Second, these toys take extremely long to make – upto 10 years from stone laying to commercial power supply. In that time, India’s generation gap is likely to cross 70,000 MW! Montek and Co themselves concede that at most, nuke generation will contribute 10% to this gap closure.

So we will have 7,000 MW of Nuclear power ten years from now. Maharashtra’s power shortage is 6,000 MW. Today. What do we do for the immediate 10 years?

In Indian conditions, Even the 10 year time frame is a myth. It took India 20 years merely to get one Sardar Sarovar done, when its only downside was tribal displacement. Replace “displacement” with “toxic nuclear waste” and pictures of deformed babies. Now imagine the opposition to even one such plant.

All in all then, Manmohan’s great coup – coming on the back of purchased MPs and a forever tarnished Parliament, is likely to yield nothing for the country. We will still remain in the dark.
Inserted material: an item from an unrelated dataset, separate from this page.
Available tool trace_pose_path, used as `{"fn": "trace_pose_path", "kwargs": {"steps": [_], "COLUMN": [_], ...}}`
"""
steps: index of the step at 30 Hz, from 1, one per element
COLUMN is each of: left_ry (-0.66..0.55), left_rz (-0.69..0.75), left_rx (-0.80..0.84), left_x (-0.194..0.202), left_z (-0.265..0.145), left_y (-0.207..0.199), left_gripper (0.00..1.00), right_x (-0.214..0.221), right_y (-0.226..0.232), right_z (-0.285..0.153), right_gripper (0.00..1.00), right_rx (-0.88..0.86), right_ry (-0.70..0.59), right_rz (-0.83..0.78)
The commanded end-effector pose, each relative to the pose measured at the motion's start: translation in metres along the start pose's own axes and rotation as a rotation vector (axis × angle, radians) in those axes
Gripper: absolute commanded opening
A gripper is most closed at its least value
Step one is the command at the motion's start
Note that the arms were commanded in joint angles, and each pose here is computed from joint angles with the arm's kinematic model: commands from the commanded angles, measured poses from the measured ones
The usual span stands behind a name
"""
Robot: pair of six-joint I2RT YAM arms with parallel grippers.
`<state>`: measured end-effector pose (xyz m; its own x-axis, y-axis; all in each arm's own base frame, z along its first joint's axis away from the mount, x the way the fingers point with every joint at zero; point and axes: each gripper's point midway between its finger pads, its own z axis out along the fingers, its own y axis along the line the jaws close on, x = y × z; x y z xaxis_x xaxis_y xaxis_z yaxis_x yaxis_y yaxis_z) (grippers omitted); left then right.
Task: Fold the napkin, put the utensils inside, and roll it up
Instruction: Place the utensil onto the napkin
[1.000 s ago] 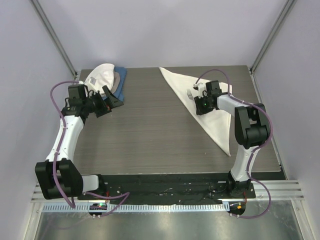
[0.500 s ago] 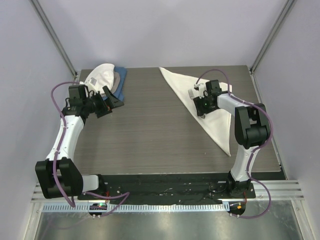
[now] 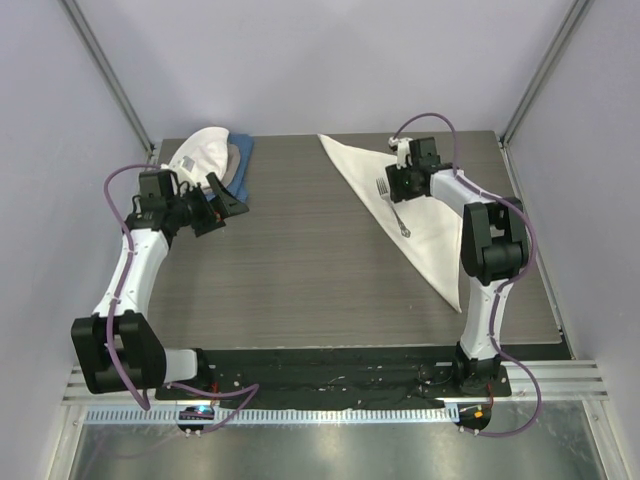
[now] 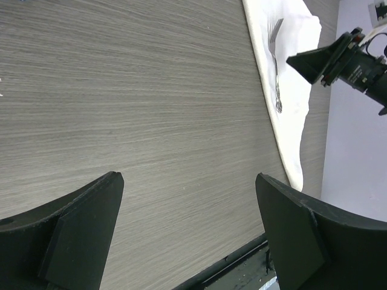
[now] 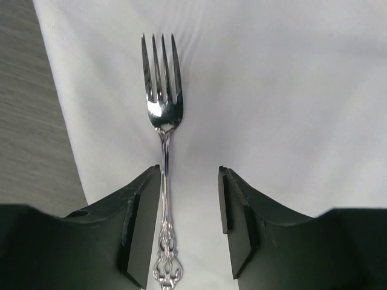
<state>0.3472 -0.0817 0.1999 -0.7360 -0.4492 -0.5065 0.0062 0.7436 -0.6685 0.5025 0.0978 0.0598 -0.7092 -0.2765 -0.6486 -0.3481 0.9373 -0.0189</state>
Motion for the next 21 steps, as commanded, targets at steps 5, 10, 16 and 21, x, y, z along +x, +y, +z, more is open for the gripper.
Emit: {"fn": "trace_pose_path", "kwargs": {"steps": [5, 10, 16, 21], "left_ry": [0.0, 0.02, 0.024, 0.023], "left_rz": [0.004, -0.012, -0.017, -0.014], "left_rx": [0.031, 0.042, 0.043, 0.047], "left_x": [-0.003, 0.0, 0.0, 0.0], "left_z": [0.006, 0.009, 0.01, 0.009], "left_y": [-0.002, -0.002, -0.002, -0.003], "left_gripper": [0.95, 0.94, 0.93, 0.93], "right_x": [-0.023, -0.011, -0.002, -0.001], "right_y": [0.006, 0.012, 0.019, 0.025], "right_z": [0.018, 0.024, 0.034, 0.036], "right_gripper": [0.47, 0.47, 0.38, 0.3], "right_rx": [-0.033, -0.035, -0.029, -0.033], "right_ry": [-0.033, -0.006, 0.019, 0.024], "right_rz": [0.03, 0.02, 0.0, -0.015]}}
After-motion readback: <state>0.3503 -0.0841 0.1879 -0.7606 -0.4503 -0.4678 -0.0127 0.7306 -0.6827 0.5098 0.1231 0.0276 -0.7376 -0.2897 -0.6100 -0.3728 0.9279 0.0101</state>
On the other side, the BJP’s obsession with weapons testing is also tiresome. And irrelevant. Since when has International Law been an impediment to developing your own weapons program?. Such inconveniences have scarcely affected our neighbours – Pakistan and China – from coming together and raising a vibrant (and promiscuous) “Nuclear family” all the while claiming to be chaste. BJP is revealing its own lack of political depth if it it believes they cannot do the same when in power!

In all this, there is something to learn, however, about how to become a superlative politician. In one fell swoop via this deal, Manmohan Singh has re-earned and further burnished his “Reformer” credentials, washing away from the public’s mind all memory of his and his Administration’s grave acts of omission and commission since 2004 (inter alia, multiple constitutional travesties a-la Goa and Bihar, ruinous economic policies resulting in the fiscal deficit growing to pre Narasimha Rao days, blatant communalization of Indian politics with “first claim to resources to muslims” while serially trampling on hindus (“Ram did not exist”), total mishandling of domestic terrorism and reduction of parliament to a horse trading floor).

It is for this alone, that I have to admit to a grudging sense of admiration for both MMS and the Kkkangress.

They’ve proved, that if done right, you can fool all of the people all of the time.